VulDB is the best source for vulnerability data and more expert information about this specific topic.
Analysis
by VulDB Data Team • 08/22/2025
The vulnerability identified as CVE-2024-5336 represents a critical command injection flaw within Ruijie RG-UAC network security appliances, specifically affecting versions up to 20240516. This vulnerability resides in the network configuration module where the addVlan function processes VLAN creation requests through the file /view/networkConfig/vlan/vlan_add_commit.php. The flaw manifests when the phyport parameter is manipulated, allowing attackers to inject operating system commands directly into the appliance's execution environment. The vulnerability's classification as critical stems from its remote exploitability and the potential for full system compromise, as command injection attacks can enable attackers to execute arbitrary code with the privileges of the affected service.

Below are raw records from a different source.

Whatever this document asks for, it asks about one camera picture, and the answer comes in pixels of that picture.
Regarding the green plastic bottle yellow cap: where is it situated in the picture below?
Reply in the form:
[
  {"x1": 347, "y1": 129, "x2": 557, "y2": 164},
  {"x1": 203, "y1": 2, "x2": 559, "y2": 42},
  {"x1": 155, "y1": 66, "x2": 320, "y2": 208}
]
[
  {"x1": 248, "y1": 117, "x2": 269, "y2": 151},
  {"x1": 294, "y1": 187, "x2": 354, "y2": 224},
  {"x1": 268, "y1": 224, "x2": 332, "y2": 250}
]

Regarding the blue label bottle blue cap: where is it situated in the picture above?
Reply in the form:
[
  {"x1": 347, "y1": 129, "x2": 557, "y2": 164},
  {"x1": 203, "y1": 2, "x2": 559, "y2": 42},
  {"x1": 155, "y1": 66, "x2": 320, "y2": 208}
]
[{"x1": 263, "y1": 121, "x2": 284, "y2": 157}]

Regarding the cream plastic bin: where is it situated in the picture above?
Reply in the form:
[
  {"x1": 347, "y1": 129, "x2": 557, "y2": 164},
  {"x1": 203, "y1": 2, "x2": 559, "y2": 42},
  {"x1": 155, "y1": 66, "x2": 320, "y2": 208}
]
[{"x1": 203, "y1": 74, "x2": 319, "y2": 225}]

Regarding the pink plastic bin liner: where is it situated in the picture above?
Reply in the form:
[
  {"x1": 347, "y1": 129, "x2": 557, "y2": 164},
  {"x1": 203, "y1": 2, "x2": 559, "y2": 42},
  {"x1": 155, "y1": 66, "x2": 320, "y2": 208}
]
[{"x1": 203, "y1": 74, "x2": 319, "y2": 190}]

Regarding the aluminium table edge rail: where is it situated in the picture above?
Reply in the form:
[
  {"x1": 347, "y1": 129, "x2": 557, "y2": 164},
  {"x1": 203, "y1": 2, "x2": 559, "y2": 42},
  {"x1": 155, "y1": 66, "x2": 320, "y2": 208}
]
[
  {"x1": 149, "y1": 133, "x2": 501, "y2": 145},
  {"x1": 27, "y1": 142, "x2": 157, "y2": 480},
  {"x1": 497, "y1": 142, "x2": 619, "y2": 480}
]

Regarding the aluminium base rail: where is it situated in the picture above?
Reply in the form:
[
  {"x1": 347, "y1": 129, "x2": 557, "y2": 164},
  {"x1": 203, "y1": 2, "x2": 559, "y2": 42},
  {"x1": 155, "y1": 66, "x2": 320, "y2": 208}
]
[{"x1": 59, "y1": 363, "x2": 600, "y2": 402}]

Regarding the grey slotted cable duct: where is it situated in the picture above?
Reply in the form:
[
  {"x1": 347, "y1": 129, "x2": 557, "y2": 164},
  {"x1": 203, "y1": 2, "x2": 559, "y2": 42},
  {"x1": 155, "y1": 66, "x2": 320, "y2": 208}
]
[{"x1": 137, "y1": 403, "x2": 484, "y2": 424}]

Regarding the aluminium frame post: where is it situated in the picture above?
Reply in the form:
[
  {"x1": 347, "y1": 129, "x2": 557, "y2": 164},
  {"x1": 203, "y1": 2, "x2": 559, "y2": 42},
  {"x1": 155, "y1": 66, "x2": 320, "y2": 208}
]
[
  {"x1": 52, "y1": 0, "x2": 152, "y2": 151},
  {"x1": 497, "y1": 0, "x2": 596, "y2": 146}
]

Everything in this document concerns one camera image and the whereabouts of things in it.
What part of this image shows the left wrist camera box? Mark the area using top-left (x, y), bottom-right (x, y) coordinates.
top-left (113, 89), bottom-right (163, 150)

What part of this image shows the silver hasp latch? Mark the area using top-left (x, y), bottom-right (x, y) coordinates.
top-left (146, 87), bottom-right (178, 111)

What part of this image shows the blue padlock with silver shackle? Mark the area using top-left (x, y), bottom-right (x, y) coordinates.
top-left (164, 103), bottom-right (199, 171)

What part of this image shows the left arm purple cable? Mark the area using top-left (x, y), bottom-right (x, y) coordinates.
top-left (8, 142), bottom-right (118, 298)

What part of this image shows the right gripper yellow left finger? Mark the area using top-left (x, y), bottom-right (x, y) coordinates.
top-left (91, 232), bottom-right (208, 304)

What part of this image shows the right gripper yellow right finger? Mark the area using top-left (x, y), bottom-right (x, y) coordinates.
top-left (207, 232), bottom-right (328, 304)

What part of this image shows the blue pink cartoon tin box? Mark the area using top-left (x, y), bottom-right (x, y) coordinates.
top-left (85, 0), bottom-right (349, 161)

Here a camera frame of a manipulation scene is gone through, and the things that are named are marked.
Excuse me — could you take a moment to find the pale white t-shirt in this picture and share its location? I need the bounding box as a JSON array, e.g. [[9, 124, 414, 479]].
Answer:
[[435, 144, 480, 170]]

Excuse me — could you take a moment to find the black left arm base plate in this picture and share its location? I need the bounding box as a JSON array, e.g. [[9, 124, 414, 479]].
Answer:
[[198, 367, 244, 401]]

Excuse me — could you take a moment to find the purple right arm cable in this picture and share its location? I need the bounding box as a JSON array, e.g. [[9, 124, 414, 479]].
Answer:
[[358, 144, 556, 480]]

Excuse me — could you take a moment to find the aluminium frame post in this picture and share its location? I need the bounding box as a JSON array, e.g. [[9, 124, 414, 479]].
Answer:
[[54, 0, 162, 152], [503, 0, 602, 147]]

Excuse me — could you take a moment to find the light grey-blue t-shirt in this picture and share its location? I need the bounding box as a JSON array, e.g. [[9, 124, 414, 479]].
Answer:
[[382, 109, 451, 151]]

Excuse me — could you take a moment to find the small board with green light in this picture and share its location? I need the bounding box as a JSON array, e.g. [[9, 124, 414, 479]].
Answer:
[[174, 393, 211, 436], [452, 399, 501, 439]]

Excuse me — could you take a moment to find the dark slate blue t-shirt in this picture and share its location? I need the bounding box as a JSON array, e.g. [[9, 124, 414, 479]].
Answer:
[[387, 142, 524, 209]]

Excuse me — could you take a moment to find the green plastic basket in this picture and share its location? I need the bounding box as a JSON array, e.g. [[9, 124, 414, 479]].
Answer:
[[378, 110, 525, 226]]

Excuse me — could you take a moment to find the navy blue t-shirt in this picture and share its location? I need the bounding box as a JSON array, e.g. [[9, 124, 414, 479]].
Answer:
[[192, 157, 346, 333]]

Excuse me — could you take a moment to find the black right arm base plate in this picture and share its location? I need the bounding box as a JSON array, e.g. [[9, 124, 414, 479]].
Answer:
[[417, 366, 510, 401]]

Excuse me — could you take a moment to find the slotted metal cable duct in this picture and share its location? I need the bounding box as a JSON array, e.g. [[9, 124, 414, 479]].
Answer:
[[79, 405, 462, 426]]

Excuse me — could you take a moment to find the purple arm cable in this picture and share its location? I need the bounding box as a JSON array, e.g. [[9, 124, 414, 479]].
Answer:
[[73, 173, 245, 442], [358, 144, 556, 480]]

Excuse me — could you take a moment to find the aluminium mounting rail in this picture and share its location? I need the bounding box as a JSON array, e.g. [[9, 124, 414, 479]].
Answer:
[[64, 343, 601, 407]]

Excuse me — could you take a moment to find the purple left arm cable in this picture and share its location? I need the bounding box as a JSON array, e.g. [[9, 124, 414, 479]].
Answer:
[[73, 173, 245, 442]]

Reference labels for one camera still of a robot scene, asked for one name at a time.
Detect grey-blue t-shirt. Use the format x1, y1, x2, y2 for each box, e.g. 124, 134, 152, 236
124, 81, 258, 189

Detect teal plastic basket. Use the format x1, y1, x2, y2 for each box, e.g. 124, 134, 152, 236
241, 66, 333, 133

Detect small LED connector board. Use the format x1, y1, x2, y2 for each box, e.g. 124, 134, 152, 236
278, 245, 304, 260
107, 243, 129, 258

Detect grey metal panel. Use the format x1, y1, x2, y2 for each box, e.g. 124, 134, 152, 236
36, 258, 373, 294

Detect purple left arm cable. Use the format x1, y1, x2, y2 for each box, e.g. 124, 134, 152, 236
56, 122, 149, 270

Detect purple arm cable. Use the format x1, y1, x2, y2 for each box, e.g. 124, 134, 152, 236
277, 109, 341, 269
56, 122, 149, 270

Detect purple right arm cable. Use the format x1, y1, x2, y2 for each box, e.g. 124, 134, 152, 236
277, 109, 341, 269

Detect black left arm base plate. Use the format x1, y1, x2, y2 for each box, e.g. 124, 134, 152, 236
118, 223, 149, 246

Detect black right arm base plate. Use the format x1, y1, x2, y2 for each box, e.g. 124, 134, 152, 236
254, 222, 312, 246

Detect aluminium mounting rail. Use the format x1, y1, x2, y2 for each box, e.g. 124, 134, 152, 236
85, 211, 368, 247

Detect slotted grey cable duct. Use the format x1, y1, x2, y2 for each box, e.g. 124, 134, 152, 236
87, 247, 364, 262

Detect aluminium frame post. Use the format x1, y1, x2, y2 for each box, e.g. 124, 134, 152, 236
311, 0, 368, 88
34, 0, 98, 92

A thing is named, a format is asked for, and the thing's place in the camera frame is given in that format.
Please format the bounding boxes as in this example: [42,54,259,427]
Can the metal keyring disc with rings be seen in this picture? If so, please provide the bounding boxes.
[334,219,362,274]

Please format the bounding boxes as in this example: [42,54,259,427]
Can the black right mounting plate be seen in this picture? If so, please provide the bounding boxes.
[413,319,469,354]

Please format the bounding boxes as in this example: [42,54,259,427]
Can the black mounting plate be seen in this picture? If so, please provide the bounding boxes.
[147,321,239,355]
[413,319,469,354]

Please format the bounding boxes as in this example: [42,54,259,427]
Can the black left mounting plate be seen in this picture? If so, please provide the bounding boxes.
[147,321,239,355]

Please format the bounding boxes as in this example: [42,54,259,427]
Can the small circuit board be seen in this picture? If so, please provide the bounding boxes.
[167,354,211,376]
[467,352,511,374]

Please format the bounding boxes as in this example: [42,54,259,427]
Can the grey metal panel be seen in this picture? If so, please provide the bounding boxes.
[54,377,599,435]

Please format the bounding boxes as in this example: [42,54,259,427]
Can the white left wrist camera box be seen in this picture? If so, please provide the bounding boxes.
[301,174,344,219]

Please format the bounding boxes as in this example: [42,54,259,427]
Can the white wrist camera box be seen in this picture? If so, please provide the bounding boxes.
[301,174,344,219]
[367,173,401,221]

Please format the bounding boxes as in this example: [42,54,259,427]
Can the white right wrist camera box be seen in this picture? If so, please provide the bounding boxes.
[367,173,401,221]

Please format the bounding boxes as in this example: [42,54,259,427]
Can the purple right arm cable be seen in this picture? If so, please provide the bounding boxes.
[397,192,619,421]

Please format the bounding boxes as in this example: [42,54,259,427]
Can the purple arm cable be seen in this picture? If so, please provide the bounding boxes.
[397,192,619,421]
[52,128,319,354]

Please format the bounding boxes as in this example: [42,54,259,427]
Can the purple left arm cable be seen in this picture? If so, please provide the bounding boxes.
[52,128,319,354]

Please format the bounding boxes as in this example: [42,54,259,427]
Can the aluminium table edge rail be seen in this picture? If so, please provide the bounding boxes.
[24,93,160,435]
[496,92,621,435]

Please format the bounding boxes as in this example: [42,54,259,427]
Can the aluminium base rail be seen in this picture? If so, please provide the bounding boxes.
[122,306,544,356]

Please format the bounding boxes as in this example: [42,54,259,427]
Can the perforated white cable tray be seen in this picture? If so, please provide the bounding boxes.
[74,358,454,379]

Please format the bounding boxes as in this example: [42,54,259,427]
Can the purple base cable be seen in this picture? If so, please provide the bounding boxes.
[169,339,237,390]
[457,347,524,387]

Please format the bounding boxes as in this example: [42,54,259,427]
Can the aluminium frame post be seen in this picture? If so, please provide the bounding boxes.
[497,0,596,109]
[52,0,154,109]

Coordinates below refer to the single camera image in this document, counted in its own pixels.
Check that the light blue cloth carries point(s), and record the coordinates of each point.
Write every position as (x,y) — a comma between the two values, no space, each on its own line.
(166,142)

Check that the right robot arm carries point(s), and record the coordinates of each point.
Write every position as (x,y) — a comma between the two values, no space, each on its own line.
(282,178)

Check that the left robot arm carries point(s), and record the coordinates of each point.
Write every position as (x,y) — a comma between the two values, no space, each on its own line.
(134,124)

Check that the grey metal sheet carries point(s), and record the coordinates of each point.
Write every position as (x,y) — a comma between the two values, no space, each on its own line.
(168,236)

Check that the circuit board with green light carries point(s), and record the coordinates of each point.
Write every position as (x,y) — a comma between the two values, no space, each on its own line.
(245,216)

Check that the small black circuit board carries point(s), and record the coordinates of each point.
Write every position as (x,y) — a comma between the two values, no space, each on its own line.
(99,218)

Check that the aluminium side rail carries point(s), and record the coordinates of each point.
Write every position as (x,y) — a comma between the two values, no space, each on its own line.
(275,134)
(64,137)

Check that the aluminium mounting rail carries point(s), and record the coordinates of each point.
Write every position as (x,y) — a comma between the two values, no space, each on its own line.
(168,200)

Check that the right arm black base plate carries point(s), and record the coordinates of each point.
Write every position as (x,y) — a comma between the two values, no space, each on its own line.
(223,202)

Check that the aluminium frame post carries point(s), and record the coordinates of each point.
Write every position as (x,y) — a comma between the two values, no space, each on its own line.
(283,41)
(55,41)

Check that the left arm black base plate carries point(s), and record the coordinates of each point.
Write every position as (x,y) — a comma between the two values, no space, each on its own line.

The technical exploitation of this vulnerability follows a command injection pattern that aligns with CWE-77 and CWE-88, where untrusted data flows into operating system commands without proper sanitization or validation. The phyport argument serves as the attack vector, where an attacker can craft malicious input that gets directly incorporated into system commands executed by the appliance. This creates a pathway for attackers to escalate privileges, gain persistent access, and potentially compromise the entire network infrastructure managed by the affected device. The vulnerability's disclosure and public availability through VDB-266242 indicates that working exploit code exists, increasing the risk of widespread exploitation across affected deployments.
Operationally, this vulnerability poses significant risks to network security infrastructure, as Ruijie RG-UAC appliances typically serve as critical access control and network management devices. Attackers exploiting this vulnerability could gain unauthorized access to network configurations, potentially leading to man-in-the-middle attacks, network segmentation bypasses, or complete network compromise. The remote attack capability means that adversaries do not require physical access or network proximity to exploit the vulnerability, making it particularly dangerous for organizations with distributed network deployments. The lack of vendor response to early disclosure attempts further compounds the risk, leaving affected organizations without official patches or mitigation guidance during the active exploitation period.
Organizations affected by CVE-2024-5336 should implement immediate network segmentation measures to isolate affected appliances and monitor for suspicious network activity. The recommended mitigations include disabling unnecessary network services, implementing strict input validation on all user-supplied parameters, and deploying network intrusion detection systems to monitor for exploitation attempts. Security teams should also consider implementing web application firewalls to filter malicious requests targeting the specific vulnerable endpoint. The vulnerability's alignment with ATT&CK techniques such as T1059.001 (Command and Scripting Interpreter) and T1068 (Exploitation for Privilege Escalation) indicates that exploitation would likely involve command execution and privilege escalation phases. Organizations should also review their incident response procedures to prepare for potential compromise scenarios and consider conducting vulnerability assessments to identify other potential command injection vulnerabilities in their network infrastructure.